Exxon Mobil’s proposal to reactivate its idle Santa Ynez Unit offshore platforms in California, which involved using trucks to transport crude to refineries onshore, was recently denied by a U.S. District Judge. The judge upheld the 2022 decision by the Santa Barbara County Board of Supervisors to reject Exxon’s trucking plan, stating that while the company has the right to operate its offshore platforms, it does not have the right to transport the crude via trucks. The judge cited safety issues as one of the reasons for supporting the board’s decision.
Exxon had argued that the county supervisors’ opposition to oil production influenced their decision and claimed that they had acted improperly. However, the judge rejected this contention. The three Santa Ynez offshore platforms have been inactive since 2015 when a pipeline rupture resulted in a significant oil spill. Despite this setback, Exxon’s shares closed at a record high as U.S. crude oil prices reached their highest level since August of the previous year.

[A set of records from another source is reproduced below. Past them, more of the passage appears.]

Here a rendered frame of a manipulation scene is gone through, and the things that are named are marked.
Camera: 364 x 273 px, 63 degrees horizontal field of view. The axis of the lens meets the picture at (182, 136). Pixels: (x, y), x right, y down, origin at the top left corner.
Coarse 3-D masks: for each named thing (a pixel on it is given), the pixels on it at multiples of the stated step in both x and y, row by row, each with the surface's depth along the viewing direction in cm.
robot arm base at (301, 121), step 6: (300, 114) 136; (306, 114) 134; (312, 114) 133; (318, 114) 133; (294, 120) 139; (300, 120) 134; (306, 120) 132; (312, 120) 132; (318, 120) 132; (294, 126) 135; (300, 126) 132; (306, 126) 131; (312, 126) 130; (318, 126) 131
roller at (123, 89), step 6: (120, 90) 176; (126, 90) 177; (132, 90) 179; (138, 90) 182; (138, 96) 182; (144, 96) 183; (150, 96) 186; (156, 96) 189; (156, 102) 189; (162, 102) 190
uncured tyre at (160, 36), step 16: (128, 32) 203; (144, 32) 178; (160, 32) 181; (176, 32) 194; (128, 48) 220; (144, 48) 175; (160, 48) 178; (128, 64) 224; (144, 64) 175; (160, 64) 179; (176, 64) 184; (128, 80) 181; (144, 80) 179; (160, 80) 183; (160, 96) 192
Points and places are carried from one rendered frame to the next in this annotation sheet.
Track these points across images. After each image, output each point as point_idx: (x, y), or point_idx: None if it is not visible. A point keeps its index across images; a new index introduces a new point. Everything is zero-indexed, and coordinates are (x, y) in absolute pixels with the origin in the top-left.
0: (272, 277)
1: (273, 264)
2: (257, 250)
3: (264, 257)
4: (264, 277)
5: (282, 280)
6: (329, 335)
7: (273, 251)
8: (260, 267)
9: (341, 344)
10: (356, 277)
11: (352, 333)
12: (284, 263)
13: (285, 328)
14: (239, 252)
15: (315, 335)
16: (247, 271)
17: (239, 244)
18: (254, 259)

In summary, Exxon Mobil’s request to revive its idle offshore platforms in California by using trucks to transport crude to refineries onshore has been denied by a U.S. District Judge. The judge upheld the Santa Barbara County Board of Supervisors’ decision to reject Exxon’s trucking plan, emphasizing safety concerns as a key factor. The judge also dismissed Exxon’s claim that the board acted improperly due to their opposition to oil production. Despite this setback, Exxon’s shares reached a record high as U.S. crude oil prices surged.